» **About this task**:
Find the line in the entries below that contains "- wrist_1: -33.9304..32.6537". Repeat it exactly, and every line after it through the line that contains "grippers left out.".

(Data items)
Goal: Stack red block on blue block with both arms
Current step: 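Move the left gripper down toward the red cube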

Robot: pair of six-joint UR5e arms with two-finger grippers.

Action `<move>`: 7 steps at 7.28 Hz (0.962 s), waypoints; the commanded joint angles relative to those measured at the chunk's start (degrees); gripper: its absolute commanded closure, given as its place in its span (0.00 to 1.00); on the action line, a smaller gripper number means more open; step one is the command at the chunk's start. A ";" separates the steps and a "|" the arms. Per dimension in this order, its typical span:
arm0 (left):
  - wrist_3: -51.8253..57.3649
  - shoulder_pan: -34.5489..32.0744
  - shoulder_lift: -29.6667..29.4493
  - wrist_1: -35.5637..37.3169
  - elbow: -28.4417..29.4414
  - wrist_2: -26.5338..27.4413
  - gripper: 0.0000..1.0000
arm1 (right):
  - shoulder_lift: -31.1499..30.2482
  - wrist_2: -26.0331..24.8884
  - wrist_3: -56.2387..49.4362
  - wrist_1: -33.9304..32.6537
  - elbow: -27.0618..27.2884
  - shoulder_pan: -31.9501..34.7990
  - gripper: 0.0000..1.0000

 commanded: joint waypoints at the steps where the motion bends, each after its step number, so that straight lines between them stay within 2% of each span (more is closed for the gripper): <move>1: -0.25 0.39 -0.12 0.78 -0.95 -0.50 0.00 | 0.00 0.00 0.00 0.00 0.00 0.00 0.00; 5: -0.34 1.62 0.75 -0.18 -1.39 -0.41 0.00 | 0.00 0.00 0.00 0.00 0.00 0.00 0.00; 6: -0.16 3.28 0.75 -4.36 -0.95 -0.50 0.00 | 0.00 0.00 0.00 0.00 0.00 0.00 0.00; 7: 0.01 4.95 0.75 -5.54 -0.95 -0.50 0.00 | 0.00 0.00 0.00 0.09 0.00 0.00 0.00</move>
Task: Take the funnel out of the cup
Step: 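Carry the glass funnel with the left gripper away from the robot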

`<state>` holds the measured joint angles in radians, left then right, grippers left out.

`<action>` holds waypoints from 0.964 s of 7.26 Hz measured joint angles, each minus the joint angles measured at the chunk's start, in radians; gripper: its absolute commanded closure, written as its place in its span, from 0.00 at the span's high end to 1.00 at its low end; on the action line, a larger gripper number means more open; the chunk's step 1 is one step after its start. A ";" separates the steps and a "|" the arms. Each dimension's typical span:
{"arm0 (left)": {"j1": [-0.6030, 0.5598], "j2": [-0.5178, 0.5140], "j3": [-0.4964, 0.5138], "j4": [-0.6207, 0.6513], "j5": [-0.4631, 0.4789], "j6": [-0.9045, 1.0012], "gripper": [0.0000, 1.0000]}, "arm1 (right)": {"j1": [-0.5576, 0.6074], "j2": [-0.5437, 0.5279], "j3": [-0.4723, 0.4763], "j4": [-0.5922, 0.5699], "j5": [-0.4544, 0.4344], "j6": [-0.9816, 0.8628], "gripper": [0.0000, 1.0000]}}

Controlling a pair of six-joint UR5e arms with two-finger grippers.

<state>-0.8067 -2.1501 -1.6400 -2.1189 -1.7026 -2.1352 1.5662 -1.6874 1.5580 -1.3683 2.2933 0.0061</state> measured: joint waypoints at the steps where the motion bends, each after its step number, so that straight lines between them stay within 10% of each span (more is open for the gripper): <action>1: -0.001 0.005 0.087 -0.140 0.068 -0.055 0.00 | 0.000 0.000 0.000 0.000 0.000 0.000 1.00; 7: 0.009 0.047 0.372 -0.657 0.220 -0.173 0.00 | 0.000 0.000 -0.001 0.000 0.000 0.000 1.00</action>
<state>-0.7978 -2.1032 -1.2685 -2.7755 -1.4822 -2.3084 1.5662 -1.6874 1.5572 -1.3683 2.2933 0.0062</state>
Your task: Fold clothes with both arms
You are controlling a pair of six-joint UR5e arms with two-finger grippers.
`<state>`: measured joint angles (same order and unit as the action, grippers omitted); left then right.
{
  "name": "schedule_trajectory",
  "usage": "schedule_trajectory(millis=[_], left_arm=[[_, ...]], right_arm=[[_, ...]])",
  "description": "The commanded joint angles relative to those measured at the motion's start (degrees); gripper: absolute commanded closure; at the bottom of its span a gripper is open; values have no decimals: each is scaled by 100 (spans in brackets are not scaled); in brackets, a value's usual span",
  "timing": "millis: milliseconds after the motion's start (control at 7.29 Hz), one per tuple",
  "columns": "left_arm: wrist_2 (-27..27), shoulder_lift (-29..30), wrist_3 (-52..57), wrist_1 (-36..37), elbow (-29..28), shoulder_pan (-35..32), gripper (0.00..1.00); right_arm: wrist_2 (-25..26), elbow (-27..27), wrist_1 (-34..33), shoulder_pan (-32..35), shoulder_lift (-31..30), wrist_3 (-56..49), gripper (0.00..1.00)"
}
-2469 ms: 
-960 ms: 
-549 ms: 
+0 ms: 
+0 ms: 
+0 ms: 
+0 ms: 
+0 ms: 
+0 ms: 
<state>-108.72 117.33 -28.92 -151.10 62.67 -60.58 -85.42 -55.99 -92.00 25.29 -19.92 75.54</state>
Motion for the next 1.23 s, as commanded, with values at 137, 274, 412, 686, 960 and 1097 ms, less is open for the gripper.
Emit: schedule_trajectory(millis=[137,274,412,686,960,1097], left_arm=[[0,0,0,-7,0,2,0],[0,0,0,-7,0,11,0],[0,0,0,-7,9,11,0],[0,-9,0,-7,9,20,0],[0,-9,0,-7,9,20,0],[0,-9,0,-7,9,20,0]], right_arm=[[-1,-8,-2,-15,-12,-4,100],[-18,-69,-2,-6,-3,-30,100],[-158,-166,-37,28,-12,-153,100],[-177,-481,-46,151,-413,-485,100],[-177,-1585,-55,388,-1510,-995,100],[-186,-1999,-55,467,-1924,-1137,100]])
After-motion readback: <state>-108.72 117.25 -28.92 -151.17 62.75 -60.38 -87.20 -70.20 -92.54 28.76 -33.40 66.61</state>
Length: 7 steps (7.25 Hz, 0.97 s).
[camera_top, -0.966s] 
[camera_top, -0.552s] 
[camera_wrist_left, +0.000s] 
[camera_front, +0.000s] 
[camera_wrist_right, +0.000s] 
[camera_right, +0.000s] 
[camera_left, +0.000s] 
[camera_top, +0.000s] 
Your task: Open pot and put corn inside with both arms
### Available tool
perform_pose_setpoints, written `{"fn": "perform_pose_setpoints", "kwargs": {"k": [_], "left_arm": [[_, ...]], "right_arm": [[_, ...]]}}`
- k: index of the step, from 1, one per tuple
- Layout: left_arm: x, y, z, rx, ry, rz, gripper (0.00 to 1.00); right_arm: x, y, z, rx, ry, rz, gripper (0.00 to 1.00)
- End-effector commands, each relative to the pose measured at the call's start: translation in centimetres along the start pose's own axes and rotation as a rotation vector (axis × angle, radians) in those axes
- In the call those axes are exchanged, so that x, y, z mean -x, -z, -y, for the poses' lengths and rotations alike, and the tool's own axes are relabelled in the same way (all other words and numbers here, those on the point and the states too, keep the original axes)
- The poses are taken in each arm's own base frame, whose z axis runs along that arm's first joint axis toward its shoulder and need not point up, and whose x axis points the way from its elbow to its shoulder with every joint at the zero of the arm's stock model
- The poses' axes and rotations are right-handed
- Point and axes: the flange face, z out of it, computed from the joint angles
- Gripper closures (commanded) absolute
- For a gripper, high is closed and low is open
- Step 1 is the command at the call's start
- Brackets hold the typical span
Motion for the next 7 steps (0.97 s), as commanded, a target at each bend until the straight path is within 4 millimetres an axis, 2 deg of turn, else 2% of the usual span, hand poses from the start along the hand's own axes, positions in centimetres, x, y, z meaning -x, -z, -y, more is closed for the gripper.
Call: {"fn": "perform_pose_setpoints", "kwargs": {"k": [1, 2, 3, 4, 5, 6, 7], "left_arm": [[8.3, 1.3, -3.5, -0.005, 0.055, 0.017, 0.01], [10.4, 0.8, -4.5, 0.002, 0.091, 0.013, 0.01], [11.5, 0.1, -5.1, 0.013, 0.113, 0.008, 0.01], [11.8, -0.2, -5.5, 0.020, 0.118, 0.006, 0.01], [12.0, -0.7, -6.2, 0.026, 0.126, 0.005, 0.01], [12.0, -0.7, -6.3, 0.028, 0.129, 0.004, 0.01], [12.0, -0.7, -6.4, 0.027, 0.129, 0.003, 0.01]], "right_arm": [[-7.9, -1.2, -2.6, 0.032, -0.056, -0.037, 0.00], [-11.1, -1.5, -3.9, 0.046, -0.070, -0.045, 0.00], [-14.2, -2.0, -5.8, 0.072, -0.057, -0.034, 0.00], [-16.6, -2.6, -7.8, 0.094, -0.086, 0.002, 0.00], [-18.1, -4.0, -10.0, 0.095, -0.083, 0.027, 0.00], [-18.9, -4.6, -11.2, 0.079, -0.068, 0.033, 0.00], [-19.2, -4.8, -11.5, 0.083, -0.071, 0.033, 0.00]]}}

» **Answer box**:
  - wrist_1: -33.9304..32.6537
  - elbow: -27.0618..27.2884
  - shoulder_pan: -31.9501..34.7990
  - gripper: 0.0000..1.0000

 commanded: joint waypoints at the steps where the motion bends, each after its step number, so that straight lines between them stay within 2% of each span (more is closed for the gripper): <move>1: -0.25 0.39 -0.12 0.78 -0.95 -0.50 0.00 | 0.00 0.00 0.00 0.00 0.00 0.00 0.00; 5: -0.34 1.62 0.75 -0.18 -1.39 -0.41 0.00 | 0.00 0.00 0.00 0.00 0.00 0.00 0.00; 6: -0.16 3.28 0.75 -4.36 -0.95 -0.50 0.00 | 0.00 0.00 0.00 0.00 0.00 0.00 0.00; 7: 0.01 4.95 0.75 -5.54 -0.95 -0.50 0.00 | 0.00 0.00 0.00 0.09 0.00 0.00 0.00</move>
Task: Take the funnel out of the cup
Step: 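Carry the glass funnel with the left gripper away from the robot
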
`<state>` holds the measured joint angles in radians, left then right, grippers left out.

Work on this exercise is now complete.